Giunto sul luogo della tragedia, Masashi si brigherà da subito, assieme a un’equipe di volontari, a recuperare alcuni dei beni più inestimabili degli abitanti, unici portatori di memorie ed emozioni: le fotografie. Nel giro di pochi mesi raccoglieranno oltre 60.000 scatti, catalogati nella biblioteca cittadina, accessibile a tutti i rispettivi proprietari intenti a volersi reimpossessare del loro ‘passato’; eventi nefasti che, a dispetto della loro criticità, non sfumeranno il fuoco di Masashi e la sua candida ossessione verso i ‘ritratti di famiglia’, oltre che per i suoi stessi cari.
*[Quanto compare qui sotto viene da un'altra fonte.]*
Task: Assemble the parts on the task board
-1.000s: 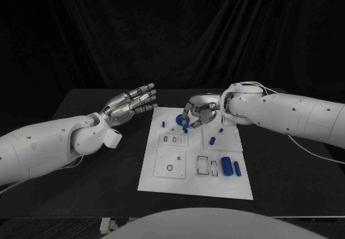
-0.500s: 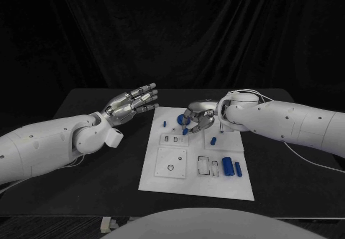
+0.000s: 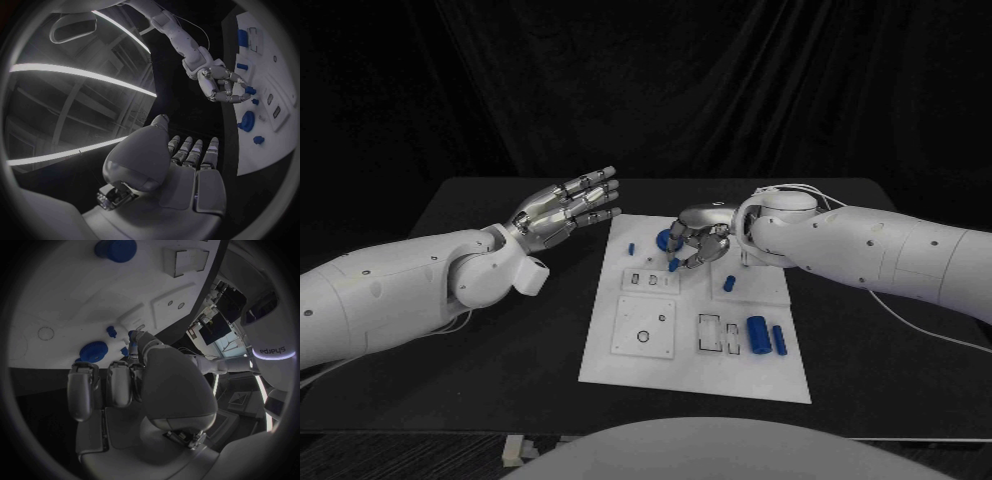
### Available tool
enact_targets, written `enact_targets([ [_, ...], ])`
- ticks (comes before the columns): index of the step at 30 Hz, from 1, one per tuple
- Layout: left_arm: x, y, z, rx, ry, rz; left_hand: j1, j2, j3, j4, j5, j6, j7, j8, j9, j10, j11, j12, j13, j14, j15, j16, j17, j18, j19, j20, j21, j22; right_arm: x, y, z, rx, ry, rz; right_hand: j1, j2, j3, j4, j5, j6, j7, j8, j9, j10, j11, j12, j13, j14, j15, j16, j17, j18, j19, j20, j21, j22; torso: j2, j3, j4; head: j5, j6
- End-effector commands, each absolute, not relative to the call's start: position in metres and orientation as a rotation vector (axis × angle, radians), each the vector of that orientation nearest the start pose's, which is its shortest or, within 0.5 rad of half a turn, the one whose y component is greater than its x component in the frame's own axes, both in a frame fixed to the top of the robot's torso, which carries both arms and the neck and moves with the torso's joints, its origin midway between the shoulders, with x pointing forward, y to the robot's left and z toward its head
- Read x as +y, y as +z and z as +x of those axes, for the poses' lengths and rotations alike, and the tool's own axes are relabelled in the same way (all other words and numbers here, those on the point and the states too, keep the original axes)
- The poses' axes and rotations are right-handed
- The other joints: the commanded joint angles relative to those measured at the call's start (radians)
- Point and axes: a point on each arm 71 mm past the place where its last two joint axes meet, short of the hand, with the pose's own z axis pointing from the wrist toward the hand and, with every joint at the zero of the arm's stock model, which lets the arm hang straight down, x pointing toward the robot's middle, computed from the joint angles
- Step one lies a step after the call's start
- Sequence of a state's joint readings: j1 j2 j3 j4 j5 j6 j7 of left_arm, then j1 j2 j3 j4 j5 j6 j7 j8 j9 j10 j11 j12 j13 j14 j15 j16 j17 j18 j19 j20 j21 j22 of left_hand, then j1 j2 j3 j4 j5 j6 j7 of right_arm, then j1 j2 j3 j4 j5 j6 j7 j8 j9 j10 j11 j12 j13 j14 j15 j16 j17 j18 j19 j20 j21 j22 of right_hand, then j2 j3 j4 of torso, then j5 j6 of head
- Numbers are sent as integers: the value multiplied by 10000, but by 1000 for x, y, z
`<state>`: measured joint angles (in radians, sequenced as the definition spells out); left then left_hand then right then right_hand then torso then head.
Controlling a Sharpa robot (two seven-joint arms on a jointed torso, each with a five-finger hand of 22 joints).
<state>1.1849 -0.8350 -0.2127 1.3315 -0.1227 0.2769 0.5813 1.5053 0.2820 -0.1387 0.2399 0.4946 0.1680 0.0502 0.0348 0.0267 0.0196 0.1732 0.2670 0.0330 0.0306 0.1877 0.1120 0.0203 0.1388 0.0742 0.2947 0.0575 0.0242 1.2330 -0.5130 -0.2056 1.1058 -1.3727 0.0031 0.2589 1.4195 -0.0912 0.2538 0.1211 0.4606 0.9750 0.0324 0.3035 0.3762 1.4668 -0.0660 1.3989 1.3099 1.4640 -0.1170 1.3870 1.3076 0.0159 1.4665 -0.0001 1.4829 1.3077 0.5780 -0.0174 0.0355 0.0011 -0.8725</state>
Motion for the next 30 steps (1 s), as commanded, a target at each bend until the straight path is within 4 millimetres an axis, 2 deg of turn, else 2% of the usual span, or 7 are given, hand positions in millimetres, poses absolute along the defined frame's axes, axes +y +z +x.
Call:
enact_targets([
  [1,235,-239,474,16611,-19419,-8715,105,5,43,4,35,-12,76,54,14,-7,74,59,11,-22,-12,45,13,64,-2,-13,62,16,-133,-259,518,19887,8323,-5065,-29,88,11,-52,74,-71,21,-17,200,360,43,-10,710,574,3,3,2,84,591,-27,-63,2312,-2,3,3,-7,-2],
  [30,234,-239,473,16660,-19473,-8714,121,4,66,-7,47,37,106,69,21,-6,82,58,10,-22,-5,43,12,59,1,-12,64,16,-133,-276,513,20553,8441,-5111,-42,104,47,-81,100,-189,7,-107,186,326,40,-49,666,549,5,-31,-52,99,559,-23,-125,2291,-4,4,-1,31,-2],
])
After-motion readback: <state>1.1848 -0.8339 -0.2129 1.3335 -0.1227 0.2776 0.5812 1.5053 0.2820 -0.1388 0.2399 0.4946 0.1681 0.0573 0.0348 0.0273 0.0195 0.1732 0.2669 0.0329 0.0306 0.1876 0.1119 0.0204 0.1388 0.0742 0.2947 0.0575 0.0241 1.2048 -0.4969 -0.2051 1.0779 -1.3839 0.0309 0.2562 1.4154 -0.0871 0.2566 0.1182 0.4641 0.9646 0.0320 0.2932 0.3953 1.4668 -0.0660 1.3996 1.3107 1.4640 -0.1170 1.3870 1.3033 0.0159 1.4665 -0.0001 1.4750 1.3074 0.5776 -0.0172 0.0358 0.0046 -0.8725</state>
Ricercare il senso di famiglia
Nel velo ironico che ammanta gran parte del lungometraggio, si rintracciano alcuni dei toni caratteristici della commedia nipponica famigliare; si pensi semplicemente al cinema d’animazione di Isao Takahata (I miei vicini Yamada, in primis), o anche al suggestivo Mirai di Mamoru Hosoda, terza produzione del neofito Studio Chizu. Con un’abilità non certo scontata, Nakano dimostra tuttavia di saper saldamente tenere il timone dell’apparato valoriale del film, rendendo onore a uno dei topos più esplorati dalla tradizione filmica di riferimento: la famiglia (non un semplice leitmotiv, ma una virtù connaturata alla storia e alla cultura giapponese).
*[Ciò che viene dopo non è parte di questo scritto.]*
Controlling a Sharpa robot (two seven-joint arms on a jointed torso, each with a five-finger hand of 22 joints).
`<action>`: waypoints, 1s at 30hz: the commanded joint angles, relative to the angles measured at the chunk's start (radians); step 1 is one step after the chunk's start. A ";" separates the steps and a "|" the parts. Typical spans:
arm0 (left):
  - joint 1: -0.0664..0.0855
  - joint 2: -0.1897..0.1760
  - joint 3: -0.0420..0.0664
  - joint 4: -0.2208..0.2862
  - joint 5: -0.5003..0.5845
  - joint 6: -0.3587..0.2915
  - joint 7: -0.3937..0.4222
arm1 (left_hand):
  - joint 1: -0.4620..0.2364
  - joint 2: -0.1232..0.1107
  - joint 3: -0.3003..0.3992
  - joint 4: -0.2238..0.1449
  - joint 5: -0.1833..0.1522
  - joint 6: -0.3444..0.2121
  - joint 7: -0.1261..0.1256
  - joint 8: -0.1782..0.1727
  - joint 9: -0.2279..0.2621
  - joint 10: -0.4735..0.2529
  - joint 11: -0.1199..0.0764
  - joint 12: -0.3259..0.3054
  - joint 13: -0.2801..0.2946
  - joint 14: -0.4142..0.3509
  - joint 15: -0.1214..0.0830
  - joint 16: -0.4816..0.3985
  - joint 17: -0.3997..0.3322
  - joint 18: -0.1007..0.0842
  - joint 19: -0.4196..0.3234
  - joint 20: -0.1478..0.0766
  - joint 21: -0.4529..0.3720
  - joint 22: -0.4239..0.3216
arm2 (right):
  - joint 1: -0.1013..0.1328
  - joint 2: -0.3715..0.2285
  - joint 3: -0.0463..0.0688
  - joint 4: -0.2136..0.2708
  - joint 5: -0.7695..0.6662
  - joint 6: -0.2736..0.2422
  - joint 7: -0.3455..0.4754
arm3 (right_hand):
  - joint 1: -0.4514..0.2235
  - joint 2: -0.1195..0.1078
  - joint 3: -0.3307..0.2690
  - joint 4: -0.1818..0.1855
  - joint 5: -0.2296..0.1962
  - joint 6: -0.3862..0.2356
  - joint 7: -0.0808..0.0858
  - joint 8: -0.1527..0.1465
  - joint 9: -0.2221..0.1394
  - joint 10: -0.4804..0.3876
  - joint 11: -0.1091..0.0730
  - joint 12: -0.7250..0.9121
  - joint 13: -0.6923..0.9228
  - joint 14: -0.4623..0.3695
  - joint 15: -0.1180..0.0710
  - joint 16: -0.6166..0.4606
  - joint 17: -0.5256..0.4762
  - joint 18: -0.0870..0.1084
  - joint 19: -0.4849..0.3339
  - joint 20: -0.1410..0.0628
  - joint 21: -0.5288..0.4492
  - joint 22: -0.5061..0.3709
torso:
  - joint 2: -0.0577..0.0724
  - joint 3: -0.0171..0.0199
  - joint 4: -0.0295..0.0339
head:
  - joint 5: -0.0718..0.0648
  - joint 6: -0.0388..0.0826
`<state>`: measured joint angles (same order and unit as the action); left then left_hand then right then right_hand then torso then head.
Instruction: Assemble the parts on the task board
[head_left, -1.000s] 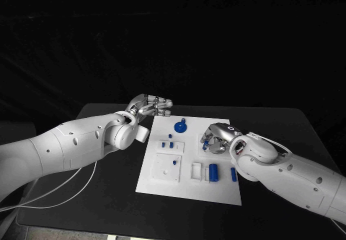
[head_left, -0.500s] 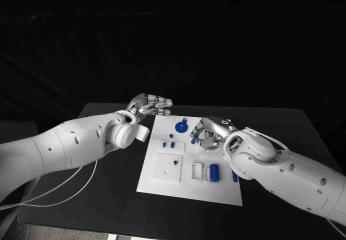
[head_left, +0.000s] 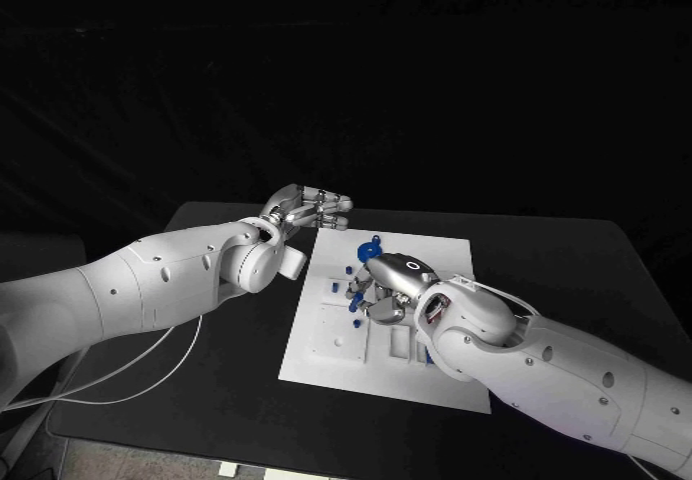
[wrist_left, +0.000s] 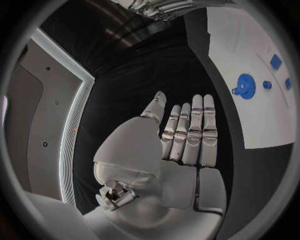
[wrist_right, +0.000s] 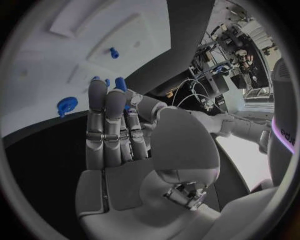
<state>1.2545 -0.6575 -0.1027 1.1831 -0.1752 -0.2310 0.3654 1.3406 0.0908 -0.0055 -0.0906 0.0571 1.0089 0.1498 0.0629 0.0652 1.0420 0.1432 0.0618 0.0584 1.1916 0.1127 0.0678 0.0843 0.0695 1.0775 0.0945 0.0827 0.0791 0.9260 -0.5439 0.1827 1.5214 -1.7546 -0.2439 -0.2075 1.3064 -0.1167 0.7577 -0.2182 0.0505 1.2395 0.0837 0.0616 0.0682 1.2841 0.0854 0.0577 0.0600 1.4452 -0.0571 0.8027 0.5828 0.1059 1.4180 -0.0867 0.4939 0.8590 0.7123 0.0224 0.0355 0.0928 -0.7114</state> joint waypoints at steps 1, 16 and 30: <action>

In questo senso si potrebbe partire dall’esempio eccelso del Maestro Ozu. Il contributo più vivido e moderno resta tuttavia quello di Hirokazu Kore’eda: dal capolavoro Aruitemo Aruitemo (2006), passando per Father and Son (2013) o Un affare di famiglia (2019), fino a Broker – Le buone stelle (2022): in ciascuna di queste storie ricorrono delle intense riletture sulla percezione della famiglia, nel senso più etimologico del termine (basti riflettere che parole corrispettive come “Uchi” sono traducibili anche come “casa”, “gruppo”, se non addirittura “comunità”). Di qui, l’interrogativo ineludibile di cosa sia famiglia, e cosa no; di quali siano le caratteristiche che demarchino essere una famiglia. Col suo tocco sottile e ravvicinato, Kore’eda ad esempio riconosce questa ‘percezione dell’appartenere’ ai legami, alla scelta di cingere un’unione con chi si ama; una premessa che quindi prescinde dal nostro stesso retaggio biologico, con una sostanzialità più intima, quasi spirituale.
Paradosso vuole che questa stessa tensione trapeli anche nello sguardo del protagonista Masashi nell’opera di Nakano: nel suo strenuo desiderio di cogliere lo spirito di ciascuna delle famiglie da lui immortalate c’è forse la volontà di tastare le loro emozioni, i loro attimi, fino a aderirvi. Elide così il muro del distacco, convenzionalmente attributo all’esercizio del fotografo, fino a riconoscersi in ciascun nucleo, se non gruppo o comunità, carpita dal suo sguardo. Uno sguardo che, nel suo caso, non è da intendersi come la replica pedissequa del reale, ma altera ed estende ‘ciò che è’ in ‘ciò che rappresenta’: in una parola, arte. Quanto basta per smentire alcuni dei detrattori di Masashi, presenti nella pellicola, e il loro mantra immancabile: «D’altronde, sono solo foto di famiglia».